--- START ---

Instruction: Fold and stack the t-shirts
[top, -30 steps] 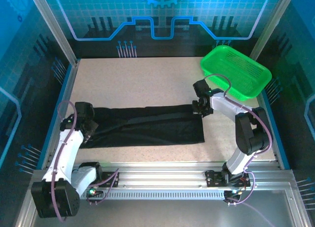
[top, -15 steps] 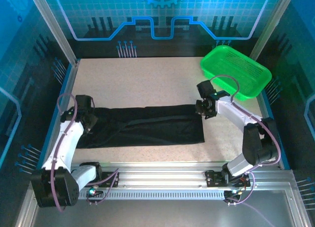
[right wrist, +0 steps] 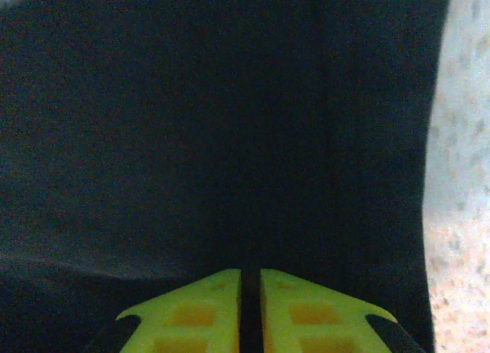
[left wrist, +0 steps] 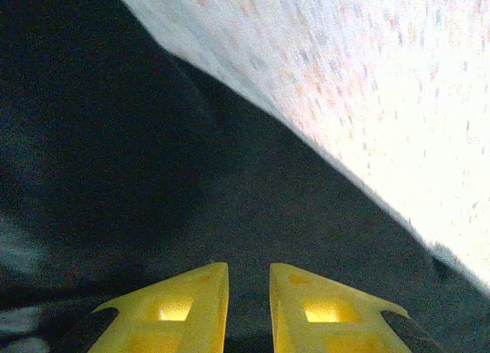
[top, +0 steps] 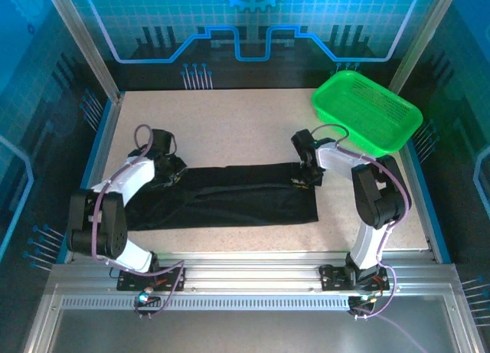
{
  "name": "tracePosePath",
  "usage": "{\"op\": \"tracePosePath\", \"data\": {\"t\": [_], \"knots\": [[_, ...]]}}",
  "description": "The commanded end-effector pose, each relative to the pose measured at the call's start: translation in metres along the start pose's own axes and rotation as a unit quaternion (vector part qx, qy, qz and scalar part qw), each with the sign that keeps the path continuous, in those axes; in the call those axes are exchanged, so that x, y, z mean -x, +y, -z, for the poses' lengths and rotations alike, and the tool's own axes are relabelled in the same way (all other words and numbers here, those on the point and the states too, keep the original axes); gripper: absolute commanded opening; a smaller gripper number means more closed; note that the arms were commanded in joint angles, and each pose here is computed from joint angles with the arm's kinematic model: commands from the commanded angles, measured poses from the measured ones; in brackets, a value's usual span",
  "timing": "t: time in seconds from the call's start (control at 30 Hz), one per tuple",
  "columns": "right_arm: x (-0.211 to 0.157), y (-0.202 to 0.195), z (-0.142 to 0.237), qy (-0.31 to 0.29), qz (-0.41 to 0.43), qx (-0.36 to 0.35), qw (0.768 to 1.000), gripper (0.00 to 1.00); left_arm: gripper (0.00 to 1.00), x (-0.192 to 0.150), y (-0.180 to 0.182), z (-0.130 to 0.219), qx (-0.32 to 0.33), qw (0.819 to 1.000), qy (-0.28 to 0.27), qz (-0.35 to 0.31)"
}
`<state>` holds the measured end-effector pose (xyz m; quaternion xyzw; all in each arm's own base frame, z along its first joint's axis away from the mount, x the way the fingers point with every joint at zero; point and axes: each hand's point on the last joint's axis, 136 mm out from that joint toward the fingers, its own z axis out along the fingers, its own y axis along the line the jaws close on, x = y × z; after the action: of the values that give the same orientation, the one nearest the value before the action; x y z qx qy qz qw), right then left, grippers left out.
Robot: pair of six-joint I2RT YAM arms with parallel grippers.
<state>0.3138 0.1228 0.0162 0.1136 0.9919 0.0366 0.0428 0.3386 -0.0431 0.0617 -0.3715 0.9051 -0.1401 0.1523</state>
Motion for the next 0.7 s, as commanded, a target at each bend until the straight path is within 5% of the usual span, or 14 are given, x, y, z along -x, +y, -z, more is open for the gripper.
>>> {"op": "tracePosePath", "data": {"t": [0.0,0.33,0.53,0.67], "knots": [[-0.017,-0.018,0.007,0.011,0.000,-0.008,1.000,0.13,0.22,-0.026,-0.015,-0.007,-0.031,0.997,0.052,-0.044],[0.019,-0.002,0.042,-0.047,0.026,-0.006,0.999,0.14,0.11,-0.069,0.008,-0.008,0.028,0.984,0.168,-0.057],[0.011,0.041,0.031,-0.024,0.054,0.011,0.998,0.16,0.11,-0.031,-0.025,0.006,0.004,0.994,0.108,-0.030],[-0.001,0.057,0.012,0.007,0.055,0.006,0.998,0.16,0.11,-0.027,-0.044,-0.013,0.001,0.992,0.121,-0.019]]}}
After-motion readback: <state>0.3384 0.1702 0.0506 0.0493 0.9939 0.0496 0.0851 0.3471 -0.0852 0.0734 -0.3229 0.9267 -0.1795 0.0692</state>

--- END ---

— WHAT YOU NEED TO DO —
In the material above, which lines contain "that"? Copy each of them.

— RESULT —
  "description": "The commanded end-effector pose, each relative to the pose measured at the call's start: translation in metres along the start pose's own axes and rotation as a unit quaternion (vector part qx, qy, qz and scalar part qw), each with the sign that keeps the path continuous, in those axes; in the call those axes are exchanged, so that x, y, z mean -x, +y, -z, for the poses' lengths and rotations alike, and the tool's own axes are relabelled in the same way (all other words and numbers here, those on the point and the states too, keep the original axes); gripper: absolute commanded opening; a smaller gripper number means more closed; note that the arms were commanded in joint angles, and each pose here is computed from joint angles with the arm's kinematic model: commands from the commanded angles, measured poses from the measured ones; in brackets, a value's usual span",
`<state>` holds the measured end-effector pose (xyz m; quaternion xyzw; all in each arm's own base frame, z along its first joint's axis away from the mount, x the way the fingers point with every joint at zero; point and axes: each hand's point on the last joint's axis, 136 mm out from that joint toward the fingers, its own z axis out along the fingers, its own y axis along the line the jaws close on, x = y × z; after the action: of the values that give the same orientation, the one nearest the value before the action; x y z qx qy qz qw), right then left, grippers left out.

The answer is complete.